▶ Exercise objective:
Print, exactly as they appear, only the lines from the line that contains "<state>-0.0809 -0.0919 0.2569" through the end of the listing.

▶ Dataset extract:
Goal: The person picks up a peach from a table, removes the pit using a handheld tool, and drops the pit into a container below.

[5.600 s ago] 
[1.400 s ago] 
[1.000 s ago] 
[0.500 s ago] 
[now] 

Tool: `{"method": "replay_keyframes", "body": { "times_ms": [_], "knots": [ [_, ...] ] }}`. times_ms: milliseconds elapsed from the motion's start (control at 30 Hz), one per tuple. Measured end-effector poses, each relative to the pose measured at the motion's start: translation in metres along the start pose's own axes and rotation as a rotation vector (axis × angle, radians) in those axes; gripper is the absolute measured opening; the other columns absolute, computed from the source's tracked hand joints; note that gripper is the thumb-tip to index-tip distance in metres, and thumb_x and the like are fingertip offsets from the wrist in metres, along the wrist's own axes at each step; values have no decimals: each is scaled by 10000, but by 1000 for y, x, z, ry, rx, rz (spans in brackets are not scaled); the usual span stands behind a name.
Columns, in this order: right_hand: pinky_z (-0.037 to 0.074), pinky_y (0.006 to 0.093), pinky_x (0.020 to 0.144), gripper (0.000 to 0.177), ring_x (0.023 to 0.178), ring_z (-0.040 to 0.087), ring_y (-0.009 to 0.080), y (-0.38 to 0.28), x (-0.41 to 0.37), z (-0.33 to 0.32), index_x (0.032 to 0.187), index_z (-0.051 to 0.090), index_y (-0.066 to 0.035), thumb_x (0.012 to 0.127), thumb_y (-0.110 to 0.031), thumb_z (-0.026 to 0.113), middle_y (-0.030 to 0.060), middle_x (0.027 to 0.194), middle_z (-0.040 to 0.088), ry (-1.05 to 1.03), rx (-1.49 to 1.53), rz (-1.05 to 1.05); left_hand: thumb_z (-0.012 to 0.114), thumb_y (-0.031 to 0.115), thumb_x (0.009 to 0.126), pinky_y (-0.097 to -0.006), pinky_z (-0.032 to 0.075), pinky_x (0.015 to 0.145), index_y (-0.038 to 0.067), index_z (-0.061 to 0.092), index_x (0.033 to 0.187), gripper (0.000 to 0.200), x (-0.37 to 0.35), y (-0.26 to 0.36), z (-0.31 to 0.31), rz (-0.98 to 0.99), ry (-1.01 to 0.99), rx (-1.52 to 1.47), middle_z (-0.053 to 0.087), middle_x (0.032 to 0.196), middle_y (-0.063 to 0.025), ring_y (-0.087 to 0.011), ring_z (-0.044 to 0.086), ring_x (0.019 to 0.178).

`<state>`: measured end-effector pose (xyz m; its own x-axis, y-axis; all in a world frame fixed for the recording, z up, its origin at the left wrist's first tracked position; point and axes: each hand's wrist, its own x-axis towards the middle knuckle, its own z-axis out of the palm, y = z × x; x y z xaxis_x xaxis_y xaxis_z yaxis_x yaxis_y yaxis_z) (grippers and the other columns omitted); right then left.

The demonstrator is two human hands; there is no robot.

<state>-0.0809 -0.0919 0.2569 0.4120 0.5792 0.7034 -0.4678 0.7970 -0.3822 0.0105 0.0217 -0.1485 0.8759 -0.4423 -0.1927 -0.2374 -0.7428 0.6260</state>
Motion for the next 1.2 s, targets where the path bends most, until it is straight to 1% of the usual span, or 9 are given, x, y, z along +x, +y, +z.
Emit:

▶ Completed task:
<state>-0.0809 -0.0919 0.2569 0.4120 0.5792 0.7034 -0.4678 0.7970 -0.3822 0.0105 0.0217 -0.1485 0.8759 -0.4423 -0.1927 -0.2374 -0.7428 0.6260</state>
Motion for the next 1.2 s, targets where the path bends most, until it is straight to 1% of the usual span, or 9 are given, x, y, z along +x, +y, +z.
Emit:

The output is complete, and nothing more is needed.